Er antwortete mit einem fröhlichen Miau.
»Also, abgemacht.« Es freute mich, dass wir uns einig waren. »Du heißt Homer.«
Es ziemt sich nicht für dich, kindisch zu sein, denn du bist diesem Alter entwachsen.
Homer, Odyssee
In der Woche, in der Homer und ich uns in Pattys Heiligtum kennenlernten, verbreitete Melissa in unserem Freundeskreis eifrig die Nachricht von Homers bevorstehender Ankunft. Die unverblümte Frage: »Hast du schon gehört, dass wir ein Kätzchen ohne Augen bekommen?«, gehört zu jenen Bemerkungen, die den Gang eines Gesprächs mit Sicherheit drastisch ändern und eine Flut von weiteren Fragen auslösen. »Ohne Augen? Ohne Augen? Du meinst, es hat keine Augen?« So kam es, dass Homers Geschichte, noch bevor er bei mir lebte, so oft und so gleichförmig wiederholt wurde, dass sie mir wie ein offizieller Teil der Familienlegende und der prägenden Anekdoten vorkam, aus denen meine Lebensgeschichte bestand. Meine Eltern erzählen beispielsweise seit über 35 Jahren in genau denselben Worten, wie meine Mutter mich zwei Wochen zu früh während eines Rockkonzerts zur Welt brachte, »weil Gwen diese Musik unbedingt hören wollte.« (Wäre ich übrigens Rockstar statt Schriftstellerin geworden, stieße diese Story heute auf eine viel dramatischere Resonanz.)
Es ist wahr, dass ich heute noch genau die gleichen Worte im gleichen Tonfall spreche wie damals, wenn ich Homers Geschichte erzähle – aber nur, weil die Fragen, die man mir stellt, sich überhaupt nicht geändert haben. Im Laufe der Jahre wollten Hunderte von Menschen mehr über Homer wissen, und immer – immer – zeigte sich das in Variationen derselben drei Fragen: Wie hat er seine Augen verloren?

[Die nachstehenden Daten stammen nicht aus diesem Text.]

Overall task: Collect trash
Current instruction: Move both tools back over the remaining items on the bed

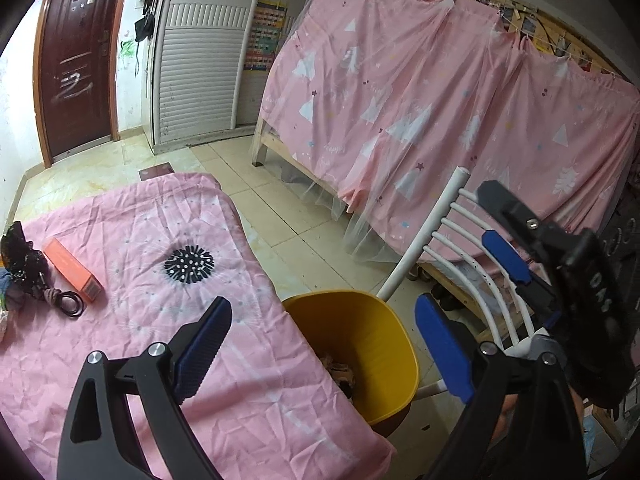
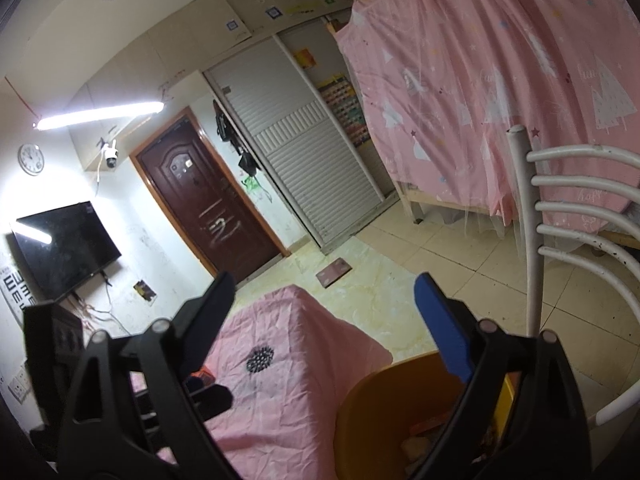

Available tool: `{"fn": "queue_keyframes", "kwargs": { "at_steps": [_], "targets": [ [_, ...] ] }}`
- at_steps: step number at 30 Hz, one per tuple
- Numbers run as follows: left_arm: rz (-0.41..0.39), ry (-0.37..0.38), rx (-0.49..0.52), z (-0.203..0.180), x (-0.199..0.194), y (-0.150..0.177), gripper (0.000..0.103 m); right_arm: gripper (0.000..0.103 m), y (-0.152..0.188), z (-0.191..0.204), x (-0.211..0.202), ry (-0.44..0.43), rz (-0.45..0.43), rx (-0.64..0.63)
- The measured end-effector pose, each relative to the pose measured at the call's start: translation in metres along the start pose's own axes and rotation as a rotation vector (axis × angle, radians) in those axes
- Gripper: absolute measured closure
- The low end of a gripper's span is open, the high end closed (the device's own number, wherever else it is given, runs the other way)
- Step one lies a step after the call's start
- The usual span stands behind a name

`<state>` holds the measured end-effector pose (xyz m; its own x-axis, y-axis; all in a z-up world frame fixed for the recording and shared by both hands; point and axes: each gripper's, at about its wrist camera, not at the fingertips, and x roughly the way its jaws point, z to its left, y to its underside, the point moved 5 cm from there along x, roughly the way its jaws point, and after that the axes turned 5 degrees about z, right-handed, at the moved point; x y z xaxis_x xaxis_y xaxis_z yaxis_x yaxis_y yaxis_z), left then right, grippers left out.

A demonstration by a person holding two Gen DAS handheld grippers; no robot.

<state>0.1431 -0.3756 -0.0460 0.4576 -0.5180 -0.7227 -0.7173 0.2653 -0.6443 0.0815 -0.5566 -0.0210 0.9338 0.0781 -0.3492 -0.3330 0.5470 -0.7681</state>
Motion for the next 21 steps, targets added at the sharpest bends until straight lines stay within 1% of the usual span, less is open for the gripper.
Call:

Wie kommt er damit zurecht? Findet er sein Katzenklo/Futter/Wasser?
Dennoch werde ich nie müde zu antworten. Nicht, weil ich so gern über meine Katzen rede, sondern weil seine Art für mich – obwohl ich mich längst an Homers Blindheit gewöhnt habe – nie selbstverständlich war und weil ich nie aufgehört habe, enorm stolz darauf zu sein, wie tapfer, schlau und glücklich mein kleiner Junge geworden ist.
Neulich nun aß ich mit einer neuen Kollegin zu Mittag, und wir kamen auf Homer zu sprechen. Sie hatte mir von ihrem Kätzchen erzählt, das sie vor knapp einem Monat bekommen hatte, und ich unterhielt sie mit Anekdoten über Homers Kindheitsabenteuer und -streiche. Ich hatte nie zuvor mit ihr über Homer gesprochen, aber sie fand ihn ebenso interessant wie die meisten anderen Leute, die zum ersten Mal von ihm hören. Dann platzte sie mit einer Frage heraus, die mich kalt erwischte:
»Warum hast du ihn zu dir genommen?«
Hätte jemand anders diese Frage gestellt, wäre sie vielleicht aggressiv oder feindselig gewesen, als ob damit gemeint wäre: Was findest du nur an einer Katze ohne Augen? Aber das Gesicht dieser Frau war freundlich, als sie die Frage stellte, und ihr Ton war sanft und mitfühlend. Es war eine direkte Frage, mein Gegenüber war offenbar aufrichtig an meiner Antwort interessiert.
Und ich wollte ihr diese Antwort geben – so einfach und geradeheraus, wie sie gefragt hatte. Aber diese Frage war mir noch nie gestellt worden, und ich hatte zum ersten Mal seit zwölf Jahren keine einfache, automatische Entgegnung parat.